» **Instructions for the task**: Retype exactly the lines from the line with "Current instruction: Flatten" to the end of the data, keeping both boundary lines.

(Stored data begins)

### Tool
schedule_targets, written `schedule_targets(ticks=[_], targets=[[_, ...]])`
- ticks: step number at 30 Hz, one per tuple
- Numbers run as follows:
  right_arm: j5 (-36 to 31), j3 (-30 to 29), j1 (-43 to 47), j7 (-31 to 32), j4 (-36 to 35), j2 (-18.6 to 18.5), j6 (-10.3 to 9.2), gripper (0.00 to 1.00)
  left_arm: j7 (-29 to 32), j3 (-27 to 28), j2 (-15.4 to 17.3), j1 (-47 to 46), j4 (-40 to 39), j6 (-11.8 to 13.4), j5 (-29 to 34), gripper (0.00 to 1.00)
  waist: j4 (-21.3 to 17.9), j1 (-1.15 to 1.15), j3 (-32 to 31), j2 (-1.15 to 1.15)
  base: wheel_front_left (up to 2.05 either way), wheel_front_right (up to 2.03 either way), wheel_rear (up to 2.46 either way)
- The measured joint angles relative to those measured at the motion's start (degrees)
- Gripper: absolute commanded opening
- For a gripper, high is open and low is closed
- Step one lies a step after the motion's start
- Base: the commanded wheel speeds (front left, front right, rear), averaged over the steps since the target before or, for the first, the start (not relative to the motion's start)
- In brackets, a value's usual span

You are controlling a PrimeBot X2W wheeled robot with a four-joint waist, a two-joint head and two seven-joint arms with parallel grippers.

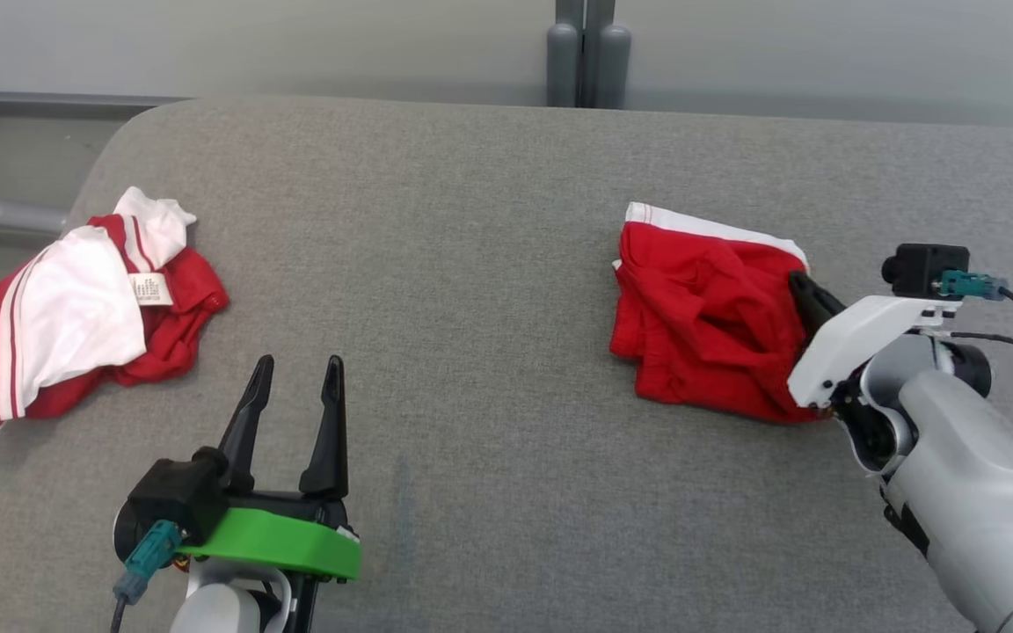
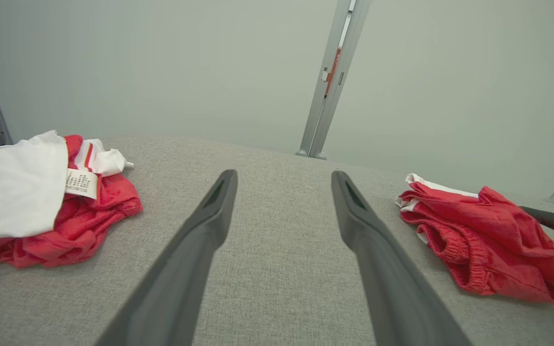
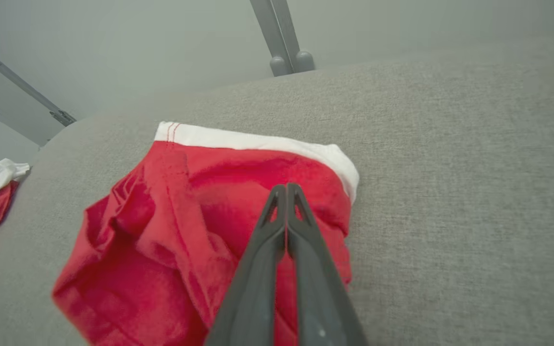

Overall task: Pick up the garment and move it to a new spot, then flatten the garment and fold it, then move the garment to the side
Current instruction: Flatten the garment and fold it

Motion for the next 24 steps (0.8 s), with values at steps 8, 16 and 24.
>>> schedule_targets(ticks=[8,16,24], targets=[[5.3,8.4,1.6,1.8,-3.0,3.2,0.00,0.00,0.0,-0.8,0.0,-0.3,0.7,0.0,-0.1,1.00,3.1,0.00,0.9,0.00,0.00,0.00,0.00],[9.3,18.4,5.4,1.6,-9.0,5.7,0.00,0.00,0.0,-0.7,0.0,0.2,1.0,0.0,-0.1,1.00,2.0,0.00,-0.4,0.00,0.00,0.00,0.00],[11.0,23.0,4.9,-5.5,-12.4,4.6,0.00,0.00,0.0,0.4,0.2,0.9,1.0,0.0,0.0,1.00,-0.5,0.00,-2.0,0.00,0.00,0.00,0.00]])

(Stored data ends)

» **Exercise response**:
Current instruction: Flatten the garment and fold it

Motion for the next 24 steps (0.8 s), with values at steps 8, 16 and 24.
>>> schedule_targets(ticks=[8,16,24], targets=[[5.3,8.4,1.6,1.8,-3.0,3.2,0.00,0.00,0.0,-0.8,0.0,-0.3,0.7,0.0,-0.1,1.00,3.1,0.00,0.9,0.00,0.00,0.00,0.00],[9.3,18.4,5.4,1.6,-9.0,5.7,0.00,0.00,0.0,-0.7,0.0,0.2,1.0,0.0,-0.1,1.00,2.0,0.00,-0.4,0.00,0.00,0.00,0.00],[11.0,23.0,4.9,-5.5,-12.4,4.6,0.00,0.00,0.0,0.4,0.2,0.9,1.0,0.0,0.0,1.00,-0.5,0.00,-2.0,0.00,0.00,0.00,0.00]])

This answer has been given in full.